Nevertheless, Toys R Us Sweden has only continued to move towards gender neutrality in its stores, with the physical layout being transformed such that typically masculine and feminine toys are intermingled throughout the aisles.

Second, these supposedly “natural” preferences for particular kinds of toys or colours shift according to what our culture believes appropriate for children and what the toy industry finds profitable.
We know, for example, that the “pinkification” of girls’ toys is a relatively recent phenomenon, in part motivated by a desire to improve sales by rendering the most innocuous of toys unusable by siblings of different sexes.

Similarly, where Lego was once imagined as a relatively unisex toy that encouraged creativity and developed fine motor skills, in recent years a separate line intended for girls, which involves less freedom to construct, has become a bestseller.

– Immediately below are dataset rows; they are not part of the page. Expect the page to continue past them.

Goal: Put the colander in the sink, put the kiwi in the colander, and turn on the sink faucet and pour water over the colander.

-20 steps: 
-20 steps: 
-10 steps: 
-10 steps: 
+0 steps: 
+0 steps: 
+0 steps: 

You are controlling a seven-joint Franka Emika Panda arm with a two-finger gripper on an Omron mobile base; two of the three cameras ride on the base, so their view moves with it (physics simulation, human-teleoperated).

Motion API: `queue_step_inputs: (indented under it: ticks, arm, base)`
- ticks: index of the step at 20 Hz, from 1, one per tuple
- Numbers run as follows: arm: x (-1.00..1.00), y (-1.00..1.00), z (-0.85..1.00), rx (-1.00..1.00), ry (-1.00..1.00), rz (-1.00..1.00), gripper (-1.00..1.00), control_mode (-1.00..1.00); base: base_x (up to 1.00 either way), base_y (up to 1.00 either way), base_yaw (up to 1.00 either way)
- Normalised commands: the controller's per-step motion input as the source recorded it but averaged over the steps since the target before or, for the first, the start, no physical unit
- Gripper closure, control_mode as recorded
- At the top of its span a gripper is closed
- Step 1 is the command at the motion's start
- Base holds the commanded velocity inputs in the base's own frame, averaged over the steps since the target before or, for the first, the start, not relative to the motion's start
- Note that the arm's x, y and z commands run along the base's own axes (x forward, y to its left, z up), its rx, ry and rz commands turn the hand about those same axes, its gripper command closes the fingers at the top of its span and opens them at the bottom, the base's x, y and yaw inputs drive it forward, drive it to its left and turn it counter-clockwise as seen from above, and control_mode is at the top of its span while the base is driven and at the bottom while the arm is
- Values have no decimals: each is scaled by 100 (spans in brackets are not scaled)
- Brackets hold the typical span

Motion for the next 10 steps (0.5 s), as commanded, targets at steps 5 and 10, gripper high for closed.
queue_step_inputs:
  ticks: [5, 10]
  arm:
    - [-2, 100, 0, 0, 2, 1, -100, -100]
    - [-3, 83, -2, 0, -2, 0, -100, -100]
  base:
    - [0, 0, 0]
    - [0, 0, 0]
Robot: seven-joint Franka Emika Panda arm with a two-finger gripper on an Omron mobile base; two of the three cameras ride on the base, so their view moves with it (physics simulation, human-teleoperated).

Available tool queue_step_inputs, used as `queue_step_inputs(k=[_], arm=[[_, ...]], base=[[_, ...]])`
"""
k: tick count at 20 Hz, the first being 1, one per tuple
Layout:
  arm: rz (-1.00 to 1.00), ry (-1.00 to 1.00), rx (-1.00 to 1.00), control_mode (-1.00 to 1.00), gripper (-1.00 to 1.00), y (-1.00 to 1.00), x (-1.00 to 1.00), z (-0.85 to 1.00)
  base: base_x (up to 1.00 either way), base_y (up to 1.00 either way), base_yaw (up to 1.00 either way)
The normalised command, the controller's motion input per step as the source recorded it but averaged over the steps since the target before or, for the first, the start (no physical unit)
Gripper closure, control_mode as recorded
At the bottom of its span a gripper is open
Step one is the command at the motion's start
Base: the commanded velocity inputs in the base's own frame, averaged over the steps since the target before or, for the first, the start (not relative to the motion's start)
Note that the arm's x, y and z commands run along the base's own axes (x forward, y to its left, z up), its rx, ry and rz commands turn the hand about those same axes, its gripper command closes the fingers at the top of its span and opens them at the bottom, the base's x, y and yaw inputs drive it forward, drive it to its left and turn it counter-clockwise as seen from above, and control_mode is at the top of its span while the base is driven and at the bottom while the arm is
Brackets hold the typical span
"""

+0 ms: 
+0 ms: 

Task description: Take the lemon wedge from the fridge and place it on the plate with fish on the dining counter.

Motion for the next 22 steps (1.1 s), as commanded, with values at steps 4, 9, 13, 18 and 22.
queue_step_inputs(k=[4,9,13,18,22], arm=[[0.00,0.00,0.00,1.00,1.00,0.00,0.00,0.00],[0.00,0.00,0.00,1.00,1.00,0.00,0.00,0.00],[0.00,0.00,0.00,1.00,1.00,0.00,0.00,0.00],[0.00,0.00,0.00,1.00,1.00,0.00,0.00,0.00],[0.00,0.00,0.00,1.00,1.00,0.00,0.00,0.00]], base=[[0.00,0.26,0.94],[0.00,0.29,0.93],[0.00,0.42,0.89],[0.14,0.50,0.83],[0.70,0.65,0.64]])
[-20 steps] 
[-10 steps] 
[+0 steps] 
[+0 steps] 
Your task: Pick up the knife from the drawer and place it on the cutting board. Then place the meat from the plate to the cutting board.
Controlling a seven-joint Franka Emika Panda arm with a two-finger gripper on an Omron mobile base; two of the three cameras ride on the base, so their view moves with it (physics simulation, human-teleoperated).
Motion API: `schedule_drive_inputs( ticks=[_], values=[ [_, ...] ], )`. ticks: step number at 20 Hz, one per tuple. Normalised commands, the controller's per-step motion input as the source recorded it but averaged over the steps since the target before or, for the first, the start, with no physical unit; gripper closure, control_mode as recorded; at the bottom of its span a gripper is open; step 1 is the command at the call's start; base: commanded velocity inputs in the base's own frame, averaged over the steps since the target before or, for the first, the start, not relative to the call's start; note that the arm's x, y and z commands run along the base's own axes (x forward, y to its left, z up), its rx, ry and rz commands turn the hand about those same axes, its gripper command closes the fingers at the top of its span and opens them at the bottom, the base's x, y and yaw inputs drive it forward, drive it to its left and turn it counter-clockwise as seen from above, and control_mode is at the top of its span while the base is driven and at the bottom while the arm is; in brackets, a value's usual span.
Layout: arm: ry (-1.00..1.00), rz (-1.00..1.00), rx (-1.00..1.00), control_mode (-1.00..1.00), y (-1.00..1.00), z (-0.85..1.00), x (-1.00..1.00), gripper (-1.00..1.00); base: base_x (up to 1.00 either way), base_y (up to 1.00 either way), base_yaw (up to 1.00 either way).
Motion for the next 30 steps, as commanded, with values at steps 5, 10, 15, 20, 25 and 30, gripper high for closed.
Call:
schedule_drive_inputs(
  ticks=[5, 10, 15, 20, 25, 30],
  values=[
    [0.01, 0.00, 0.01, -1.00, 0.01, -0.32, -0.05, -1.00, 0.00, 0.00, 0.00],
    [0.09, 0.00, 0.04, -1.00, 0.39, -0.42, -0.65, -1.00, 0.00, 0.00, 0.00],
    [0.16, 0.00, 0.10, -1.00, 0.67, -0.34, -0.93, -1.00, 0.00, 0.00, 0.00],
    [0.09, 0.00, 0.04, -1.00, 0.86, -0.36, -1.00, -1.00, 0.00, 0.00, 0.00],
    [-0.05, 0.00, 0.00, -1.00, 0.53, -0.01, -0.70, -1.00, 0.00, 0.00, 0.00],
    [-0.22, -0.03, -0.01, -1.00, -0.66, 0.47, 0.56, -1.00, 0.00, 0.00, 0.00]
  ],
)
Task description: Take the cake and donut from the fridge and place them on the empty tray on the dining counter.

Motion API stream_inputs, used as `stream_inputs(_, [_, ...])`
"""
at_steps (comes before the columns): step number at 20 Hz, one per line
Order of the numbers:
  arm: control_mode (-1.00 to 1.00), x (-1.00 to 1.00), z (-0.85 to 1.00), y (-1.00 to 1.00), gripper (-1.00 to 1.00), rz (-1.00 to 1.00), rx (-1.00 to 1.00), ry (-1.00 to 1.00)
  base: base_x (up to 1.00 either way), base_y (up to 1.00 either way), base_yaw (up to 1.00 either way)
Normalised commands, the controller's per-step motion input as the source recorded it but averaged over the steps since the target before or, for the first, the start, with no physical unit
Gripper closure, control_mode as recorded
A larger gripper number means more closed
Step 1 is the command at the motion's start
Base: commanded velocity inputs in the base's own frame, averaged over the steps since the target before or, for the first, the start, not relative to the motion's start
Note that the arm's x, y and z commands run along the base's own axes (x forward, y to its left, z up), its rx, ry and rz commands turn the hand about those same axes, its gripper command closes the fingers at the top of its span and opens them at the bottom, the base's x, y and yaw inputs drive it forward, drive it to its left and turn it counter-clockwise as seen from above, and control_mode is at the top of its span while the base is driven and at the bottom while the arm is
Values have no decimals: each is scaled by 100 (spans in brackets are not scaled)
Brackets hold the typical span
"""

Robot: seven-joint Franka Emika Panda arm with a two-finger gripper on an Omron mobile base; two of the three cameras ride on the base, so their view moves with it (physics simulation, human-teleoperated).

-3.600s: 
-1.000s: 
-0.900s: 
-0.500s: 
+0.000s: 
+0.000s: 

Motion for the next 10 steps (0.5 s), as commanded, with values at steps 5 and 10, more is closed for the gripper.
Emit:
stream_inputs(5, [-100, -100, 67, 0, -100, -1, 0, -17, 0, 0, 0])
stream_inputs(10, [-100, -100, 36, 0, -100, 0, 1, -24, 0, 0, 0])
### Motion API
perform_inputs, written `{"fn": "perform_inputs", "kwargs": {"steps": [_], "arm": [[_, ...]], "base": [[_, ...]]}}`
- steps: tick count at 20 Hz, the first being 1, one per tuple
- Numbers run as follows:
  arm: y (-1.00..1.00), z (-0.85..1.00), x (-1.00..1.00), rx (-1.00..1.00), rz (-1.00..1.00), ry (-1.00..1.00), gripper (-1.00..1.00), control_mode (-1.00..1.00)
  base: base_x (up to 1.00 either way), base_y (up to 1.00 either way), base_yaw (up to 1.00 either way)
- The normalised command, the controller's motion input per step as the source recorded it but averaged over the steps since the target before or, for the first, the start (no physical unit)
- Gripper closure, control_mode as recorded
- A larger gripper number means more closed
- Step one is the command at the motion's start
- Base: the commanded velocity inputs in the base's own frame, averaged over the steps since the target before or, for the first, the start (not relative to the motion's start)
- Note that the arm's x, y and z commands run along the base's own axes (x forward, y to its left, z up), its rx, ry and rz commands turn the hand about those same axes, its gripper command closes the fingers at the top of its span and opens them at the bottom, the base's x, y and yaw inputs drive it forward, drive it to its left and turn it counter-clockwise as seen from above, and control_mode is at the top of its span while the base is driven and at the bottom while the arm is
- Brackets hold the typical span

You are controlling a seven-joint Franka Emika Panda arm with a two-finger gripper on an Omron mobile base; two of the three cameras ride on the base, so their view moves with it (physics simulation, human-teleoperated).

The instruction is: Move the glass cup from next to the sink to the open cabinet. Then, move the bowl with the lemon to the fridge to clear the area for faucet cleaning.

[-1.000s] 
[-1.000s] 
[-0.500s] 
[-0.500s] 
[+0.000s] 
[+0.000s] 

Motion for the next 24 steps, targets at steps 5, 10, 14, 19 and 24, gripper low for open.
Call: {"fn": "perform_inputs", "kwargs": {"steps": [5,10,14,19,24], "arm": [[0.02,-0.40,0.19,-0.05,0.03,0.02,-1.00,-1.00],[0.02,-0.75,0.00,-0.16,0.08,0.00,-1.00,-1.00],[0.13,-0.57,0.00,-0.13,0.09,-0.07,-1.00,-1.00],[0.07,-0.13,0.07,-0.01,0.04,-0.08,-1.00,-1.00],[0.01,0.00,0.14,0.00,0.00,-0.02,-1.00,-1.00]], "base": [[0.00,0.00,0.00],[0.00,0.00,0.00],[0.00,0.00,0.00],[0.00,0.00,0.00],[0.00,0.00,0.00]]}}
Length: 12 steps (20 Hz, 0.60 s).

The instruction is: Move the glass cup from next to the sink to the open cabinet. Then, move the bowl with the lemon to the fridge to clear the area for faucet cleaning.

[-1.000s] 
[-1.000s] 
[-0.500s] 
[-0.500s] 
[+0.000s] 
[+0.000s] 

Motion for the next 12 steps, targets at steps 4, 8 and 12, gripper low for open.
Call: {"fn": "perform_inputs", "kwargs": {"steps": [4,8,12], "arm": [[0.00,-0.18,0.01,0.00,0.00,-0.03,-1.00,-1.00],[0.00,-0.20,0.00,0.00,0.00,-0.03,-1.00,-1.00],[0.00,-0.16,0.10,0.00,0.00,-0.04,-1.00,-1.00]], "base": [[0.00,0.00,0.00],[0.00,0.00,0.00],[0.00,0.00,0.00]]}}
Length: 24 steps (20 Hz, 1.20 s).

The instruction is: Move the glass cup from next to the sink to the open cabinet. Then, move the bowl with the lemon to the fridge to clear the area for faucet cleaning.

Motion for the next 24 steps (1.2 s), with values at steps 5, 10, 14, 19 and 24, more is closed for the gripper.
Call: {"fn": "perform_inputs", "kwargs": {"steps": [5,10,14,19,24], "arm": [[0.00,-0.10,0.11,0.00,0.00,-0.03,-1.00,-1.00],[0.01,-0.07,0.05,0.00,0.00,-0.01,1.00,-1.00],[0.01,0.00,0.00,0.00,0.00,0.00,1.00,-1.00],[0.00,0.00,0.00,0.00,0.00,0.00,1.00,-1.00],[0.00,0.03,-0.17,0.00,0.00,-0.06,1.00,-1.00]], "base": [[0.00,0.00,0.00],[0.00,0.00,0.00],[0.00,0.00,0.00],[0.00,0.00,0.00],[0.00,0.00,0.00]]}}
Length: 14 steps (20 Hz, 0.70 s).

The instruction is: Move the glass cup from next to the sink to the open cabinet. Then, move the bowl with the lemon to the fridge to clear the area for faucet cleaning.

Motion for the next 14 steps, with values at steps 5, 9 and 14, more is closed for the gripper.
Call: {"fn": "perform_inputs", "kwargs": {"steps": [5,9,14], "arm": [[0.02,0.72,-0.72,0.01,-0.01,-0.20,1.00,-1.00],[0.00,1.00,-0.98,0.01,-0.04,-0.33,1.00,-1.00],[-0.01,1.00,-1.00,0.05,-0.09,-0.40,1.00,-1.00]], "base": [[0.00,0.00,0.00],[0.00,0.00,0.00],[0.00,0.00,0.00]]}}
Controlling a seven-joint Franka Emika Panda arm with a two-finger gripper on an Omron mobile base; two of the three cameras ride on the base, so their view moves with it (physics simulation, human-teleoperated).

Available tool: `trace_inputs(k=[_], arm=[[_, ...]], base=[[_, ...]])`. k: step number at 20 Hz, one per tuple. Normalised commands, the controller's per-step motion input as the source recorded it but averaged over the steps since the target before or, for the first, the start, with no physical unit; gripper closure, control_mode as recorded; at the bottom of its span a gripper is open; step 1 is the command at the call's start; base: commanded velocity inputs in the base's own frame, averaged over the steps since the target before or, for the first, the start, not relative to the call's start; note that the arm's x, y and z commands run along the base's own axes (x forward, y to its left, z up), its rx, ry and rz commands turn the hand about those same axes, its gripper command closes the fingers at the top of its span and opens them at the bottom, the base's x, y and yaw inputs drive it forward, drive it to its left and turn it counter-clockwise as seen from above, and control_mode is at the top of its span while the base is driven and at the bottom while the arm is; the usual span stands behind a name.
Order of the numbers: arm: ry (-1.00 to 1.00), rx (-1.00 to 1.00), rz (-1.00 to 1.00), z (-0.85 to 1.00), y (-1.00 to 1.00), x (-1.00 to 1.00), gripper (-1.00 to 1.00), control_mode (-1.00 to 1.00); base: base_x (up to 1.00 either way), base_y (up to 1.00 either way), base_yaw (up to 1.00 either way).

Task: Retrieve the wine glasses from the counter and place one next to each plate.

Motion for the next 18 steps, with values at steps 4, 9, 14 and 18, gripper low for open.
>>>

We place great strength in the idea that the kinds of toys that children play with helps to determine the kind of adults they will become, especially in terms of how appropriately masculine or feminine they will be. Even children know enough to act as “gender police” if a boy or girl attempts to play with a toy outside the accepted items for his or her gender.

The No Gender December campaign notes that:
It’s 2014 – women mow lawns and men push prams but while we’ve moved on, many toy companies haven’t.
Yet some of the main markers of gender inequality refuse to budge in countries including Australia. The majority of housework and childcare is still performed by women, even as more women are in paid employment than ever before. High-paying industries and senior positions within most fields remain dominated by male employees, while feminised occupations, involving caring or working with children, remain low paying.

The segregation of toy aisles is a reflection of a society in which gender inequality is normalised and children are taught to understand that the disparity between male and female social roles is inescapably natural.

While making it easier for girls who want to romp adventurously to do so and for boys who want to show an interest in clothing to play with Barbie won’t single-handedly correct gender inequality, it will help to minimise the internalising of gendered limitations during childhood. It also won’t stop girls being girls or boys being boys.